2015 required budgeting and executing on two support fronts: first, a major foundation project as part of our house was sinking very very slowly but had to be arrested; second, on my teeth, getting braces for the first time to fix some drifting teeth and forestall future dental issues.
With those out of the way and with a stable flow of work, I'm looking forward to enjoying 2016 quite a lot more, and should finish out that year with my braces being removed! We have some family travel already planned, and after staying close to home for most of 2015, I hope to spread my wings more next year.
I was fortunate in 2015 that so many people came to Seattle, though! My friend Swoozy came up for her birthday in March. I met Sydney Padua on her book tour through the Northwest, and we went out to dinner with several local cartoonists and writers. I briefly met Glen Weldon of NPR/Pop Culture Happy Hour as he was randomly here and invited all comers to a, uh, happy hour. Ben Thompson, a smart tech analyst, and I had brunch. I interviewed Katie Mack (astrophysicist visiting from Australia) and Madeline Ashby (sci-fi novelist and futurist from Canada) at a bookstore for a science/tech podcast I was testing out.
On my one outing to California, I met up with a bunch of Macworld & IDG colleagues, including Susie Ochs and Flo Ion, as well as twitter buddies Christina, Selena Larsen, Robbie Baldwin, and Leigh Honeywell, all of whom I'd never met in person. And up from California came Jason and Lauren Snell passing through on a trip. Dan Moren made a stop and I was able to see him too. (I'm sure I've forgotten someone!)
The kids continue to be great.

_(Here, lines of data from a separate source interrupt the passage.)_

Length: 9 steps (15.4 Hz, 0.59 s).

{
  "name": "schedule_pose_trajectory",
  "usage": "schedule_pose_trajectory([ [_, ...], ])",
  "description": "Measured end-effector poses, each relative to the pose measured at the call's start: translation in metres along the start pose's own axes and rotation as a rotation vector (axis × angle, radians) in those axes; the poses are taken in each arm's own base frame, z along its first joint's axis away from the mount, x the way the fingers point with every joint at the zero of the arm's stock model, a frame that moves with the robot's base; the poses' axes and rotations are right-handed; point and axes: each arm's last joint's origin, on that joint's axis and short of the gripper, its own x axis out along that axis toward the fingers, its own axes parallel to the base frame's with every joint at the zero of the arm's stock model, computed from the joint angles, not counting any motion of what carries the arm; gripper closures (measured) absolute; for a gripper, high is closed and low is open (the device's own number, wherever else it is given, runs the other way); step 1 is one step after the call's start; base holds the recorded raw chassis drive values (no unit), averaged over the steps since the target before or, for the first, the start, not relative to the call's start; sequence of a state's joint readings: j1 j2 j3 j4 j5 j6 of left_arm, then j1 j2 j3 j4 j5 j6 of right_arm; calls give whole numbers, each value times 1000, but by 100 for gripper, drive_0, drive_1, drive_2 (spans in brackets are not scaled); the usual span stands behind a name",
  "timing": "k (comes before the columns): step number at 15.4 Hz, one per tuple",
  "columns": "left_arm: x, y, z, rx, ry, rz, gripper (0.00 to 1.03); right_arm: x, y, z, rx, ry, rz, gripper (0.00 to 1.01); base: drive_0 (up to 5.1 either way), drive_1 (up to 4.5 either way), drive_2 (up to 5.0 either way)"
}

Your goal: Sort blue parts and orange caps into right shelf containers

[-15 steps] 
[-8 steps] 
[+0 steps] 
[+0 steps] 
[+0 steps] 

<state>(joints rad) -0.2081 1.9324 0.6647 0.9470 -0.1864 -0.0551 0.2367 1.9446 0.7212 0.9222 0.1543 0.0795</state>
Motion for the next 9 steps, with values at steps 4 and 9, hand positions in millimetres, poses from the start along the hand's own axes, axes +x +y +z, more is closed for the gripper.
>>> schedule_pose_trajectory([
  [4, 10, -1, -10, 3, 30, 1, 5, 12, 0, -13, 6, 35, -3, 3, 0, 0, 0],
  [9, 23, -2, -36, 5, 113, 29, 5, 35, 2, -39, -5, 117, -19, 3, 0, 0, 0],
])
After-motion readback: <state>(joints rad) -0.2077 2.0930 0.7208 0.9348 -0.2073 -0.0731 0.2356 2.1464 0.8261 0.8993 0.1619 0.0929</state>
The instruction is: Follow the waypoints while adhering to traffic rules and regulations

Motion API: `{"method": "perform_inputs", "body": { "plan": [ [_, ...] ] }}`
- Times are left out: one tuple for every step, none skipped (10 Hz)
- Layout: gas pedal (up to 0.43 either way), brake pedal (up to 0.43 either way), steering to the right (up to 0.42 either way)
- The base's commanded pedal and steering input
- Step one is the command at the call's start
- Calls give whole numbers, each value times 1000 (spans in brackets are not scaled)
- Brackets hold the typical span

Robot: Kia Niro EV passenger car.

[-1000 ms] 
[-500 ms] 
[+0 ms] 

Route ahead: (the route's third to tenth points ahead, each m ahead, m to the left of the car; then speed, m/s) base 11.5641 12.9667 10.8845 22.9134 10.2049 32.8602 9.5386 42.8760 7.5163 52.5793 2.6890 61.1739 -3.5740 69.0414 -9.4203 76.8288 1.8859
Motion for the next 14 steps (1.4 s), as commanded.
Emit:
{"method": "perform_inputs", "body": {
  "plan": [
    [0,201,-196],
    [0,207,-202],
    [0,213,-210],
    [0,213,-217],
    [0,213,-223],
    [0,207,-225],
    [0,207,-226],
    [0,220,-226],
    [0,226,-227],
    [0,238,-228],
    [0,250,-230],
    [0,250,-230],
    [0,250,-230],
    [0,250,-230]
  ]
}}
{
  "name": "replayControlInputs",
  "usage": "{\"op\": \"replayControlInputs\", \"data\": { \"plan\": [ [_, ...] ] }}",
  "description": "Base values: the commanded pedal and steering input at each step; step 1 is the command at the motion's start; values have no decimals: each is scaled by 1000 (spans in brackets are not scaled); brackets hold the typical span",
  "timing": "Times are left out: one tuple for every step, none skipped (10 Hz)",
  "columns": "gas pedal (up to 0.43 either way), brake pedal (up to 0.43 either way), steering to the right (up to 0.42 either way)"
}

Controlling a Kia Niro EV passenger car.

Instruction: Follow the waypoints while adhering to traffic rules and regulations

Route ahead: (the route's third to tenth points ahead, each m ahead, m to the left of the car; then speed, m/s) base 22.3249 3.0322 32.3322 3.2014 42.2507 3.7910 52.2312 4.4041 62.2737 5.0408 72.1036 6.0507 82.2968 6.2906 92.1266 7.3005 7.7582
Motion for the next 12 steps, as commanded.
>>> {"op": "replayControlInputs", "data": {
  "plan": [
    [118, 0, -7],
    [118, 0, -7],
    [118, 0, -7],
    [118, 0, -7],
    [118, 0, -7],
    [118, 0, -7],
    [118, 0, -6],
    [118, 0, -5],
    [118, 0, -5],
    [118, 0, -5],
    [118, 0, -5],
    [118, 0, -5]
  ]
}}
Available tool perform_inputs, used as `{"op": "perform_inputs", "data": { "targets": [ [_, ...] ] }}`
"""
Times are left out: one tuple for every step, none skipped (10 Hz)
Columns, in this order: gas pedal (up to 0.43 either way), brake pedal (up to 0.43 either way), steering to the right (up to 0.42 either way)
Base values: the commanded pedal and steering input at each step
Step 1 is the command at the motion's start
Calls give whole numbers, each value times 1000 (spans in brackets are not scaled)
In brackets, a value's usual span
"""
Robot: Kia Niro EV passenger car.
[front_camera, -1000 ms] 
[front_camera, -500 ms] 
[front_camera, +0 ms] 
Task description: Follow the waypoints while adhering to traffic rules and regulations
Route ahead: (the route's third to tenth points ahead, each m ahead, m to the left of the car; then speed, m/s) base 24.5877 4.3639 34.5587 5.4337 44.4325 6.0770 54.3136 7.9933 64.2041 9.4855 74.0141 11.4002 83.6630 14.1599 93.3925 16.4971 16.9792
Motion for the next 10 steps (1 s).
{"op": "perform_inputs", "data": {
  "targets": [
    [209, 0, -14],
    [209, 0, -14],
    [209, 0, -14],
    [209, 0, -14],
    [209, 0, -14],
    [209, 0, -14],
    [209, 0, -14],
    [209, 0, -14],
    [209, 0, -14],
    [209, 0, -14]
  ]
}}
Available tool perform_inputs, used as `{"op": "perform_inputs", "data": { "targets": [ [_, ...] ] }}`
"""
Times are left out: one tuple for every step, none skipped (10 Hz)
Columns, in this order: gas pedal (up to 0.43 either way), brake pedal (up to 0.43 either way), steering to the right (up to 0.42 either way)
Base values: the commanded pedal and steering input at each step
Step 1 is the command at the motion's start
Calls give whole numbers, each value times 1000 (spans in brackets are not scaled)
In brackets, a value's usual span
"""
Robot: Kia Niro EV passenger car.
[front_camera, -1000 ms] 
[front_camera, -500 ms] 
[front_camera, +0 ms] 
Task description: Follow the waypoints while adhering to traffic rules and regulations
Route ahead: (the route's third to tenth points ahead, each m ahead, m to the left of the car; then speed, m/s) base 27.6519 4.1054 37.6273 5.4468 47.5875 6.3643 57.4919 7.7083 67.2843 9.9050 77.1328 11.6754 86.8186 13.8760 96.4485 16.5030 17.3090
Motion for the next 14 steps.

Rex is a voracious reader, sucking down libraries' worth of books, and entered third grade in the fall. Ben had his first week at sleepaway camp in the summer on Orcas Island, and started middle school with a good transition. He's now playing sax and starting piano lessons—at his urgent request. He also plays recorder and helped Rex learn some songs. Lynn continues to keep the house running, help her parents who live a half hour a way with health and financial needs, and teach dance a few times a week. My dad and his wife live a couple of hours away, and we've been able to see much more of them this year than last. Somewhere in there Lynn sleeps and I guess I manage to sleep, too.
Thank you to everyone for your support. So many literally hundreds of people have done so much for me, from kind words to reaching out with encouragement and even giving me work. It's a pleasure to know you all.